BEGIN

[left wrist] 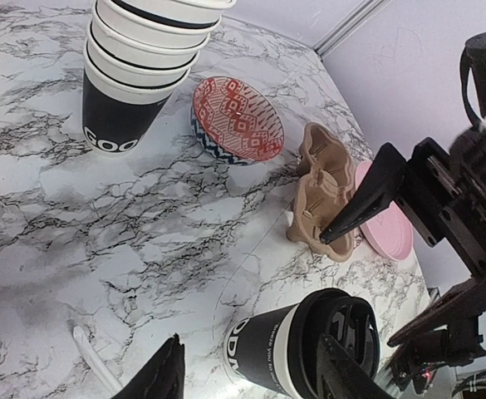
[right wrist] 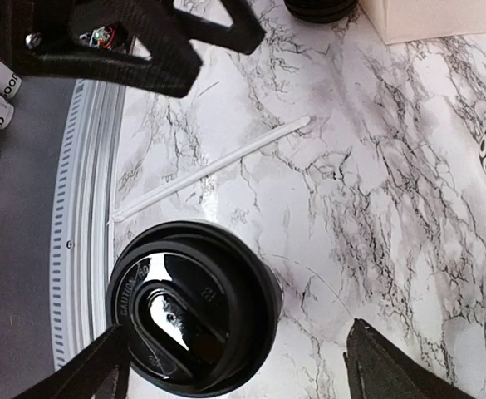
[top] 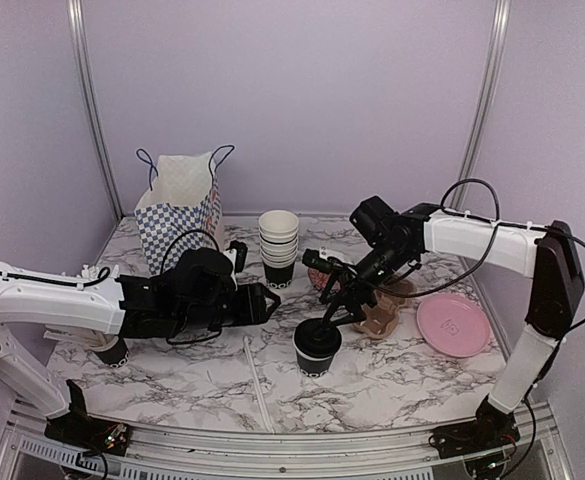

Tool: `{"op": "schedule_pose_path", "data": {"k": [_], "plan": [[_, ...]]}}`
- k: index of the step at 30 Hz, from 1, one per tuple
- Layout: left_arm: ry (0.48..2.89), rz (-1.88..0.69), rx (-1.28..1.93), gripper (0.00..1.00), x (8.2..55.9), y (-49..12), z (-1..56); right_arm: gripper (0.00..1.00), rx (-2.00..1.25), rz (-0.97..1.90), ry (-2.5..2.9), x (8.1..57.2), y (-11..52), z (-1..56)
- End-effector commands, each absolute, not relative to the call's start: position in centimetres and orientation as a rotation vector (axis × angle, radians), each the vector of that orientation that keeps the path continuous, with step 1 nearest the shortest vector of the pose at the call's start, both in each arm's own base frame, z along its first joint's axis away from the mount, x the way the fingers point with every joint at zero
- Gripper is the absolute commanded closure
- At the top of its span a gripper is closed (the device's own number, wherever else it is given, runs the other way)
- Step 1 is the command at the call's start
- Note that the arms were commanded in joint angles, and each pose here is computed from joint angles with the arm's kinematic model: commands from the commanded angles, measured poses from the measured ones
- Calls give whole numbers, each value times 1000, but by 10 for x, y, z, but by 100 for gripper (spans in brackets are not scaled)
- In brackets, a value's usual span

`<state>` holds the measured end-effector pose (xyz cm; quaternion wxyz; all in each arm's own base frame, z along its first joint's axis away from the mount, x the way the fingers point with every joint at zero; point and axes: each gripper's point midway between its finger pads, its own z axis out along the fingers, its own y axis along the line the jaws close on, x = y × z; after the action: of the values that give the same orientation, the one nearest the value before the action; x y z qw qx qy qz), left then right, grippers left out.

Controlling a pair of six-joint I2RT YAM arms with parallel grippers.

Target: Pack the takeout coffee

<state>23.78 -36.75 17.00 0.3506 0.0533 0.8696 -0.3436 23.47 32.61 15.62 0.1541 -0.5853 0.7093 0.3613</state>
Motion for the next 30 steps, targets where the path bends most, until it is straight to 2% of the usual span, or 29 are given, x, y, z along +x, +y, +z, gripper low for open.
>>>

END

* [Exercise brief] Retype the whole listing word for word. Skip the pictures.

* [Result for this task]
[left wrist] 
[right wrist] 
[top] 

Tool: `{"op": "schedule_pose_path", "data": {"k": [_], "plan": [[_, ...]]}}`
- k: index of the step at 30 Hz, from 1, one per tuple
- Layout: left_arm: ry (0.48..2.89), rz (-1.88..0.69), rx (-1.28..1.93), gripper (0.00..1.00), x (8.2..55.9), y (-49..12), z (-1..56); right_arm: gripper (0.00..1.00), rx (-2.00..1.25), rz (-0.97..1.90), ry (-2.5..2.9), x (8.1..57.2), y (-11..52), z (-1..56)
- End-effector commands, each absolute, not relative to the call's start: position in centimetres and orientation as a rotation vector (axis × angle, radians), each the vector of that orientation that keeps the path continuous, with step 1 nearest the shortest vector of the pose at the call's start, both in each arm's own base frame, z along its first joint's axis away from the mount, x the way the fingers point with every joint at zero
- Gripper is the absolute commanded closure
- At the top of its span a gripper is closed (the device's own number, wherever else it is given, runs the other way)
- Step 1 is the command at the call's start
- Note that the arms were commanded in joint angles, and each pose here is computed from joint angles with the arm's kinematic model: commands from the commanded angles, measured poses from the measured ones
- Calls give whole numbers, each value times 1000, but by 10 for x, y, z, but by 100 for gripper (spans in brackets are not scaled)
- In brackets, a value's usual span

`<state>` holds the measured end-effector pose (xyz cm; quaternion wxyz; all in each arm's own base frame, z along its first joint's axis away from the mount, x the way the fingers point with every joint at zero; point and axes: each gripper's point midway between its finger pads, its own z axis out along the fingers, its own y axis along the line the jaws close on, x = y × z; after the action: of the values that give the same orientation, the one nearest the value before the action; x y z qw qx qy qz), left then right, grippers left out.

Controlling a pair of six-joint I2RT YAM arms with parallel grippers.

Target: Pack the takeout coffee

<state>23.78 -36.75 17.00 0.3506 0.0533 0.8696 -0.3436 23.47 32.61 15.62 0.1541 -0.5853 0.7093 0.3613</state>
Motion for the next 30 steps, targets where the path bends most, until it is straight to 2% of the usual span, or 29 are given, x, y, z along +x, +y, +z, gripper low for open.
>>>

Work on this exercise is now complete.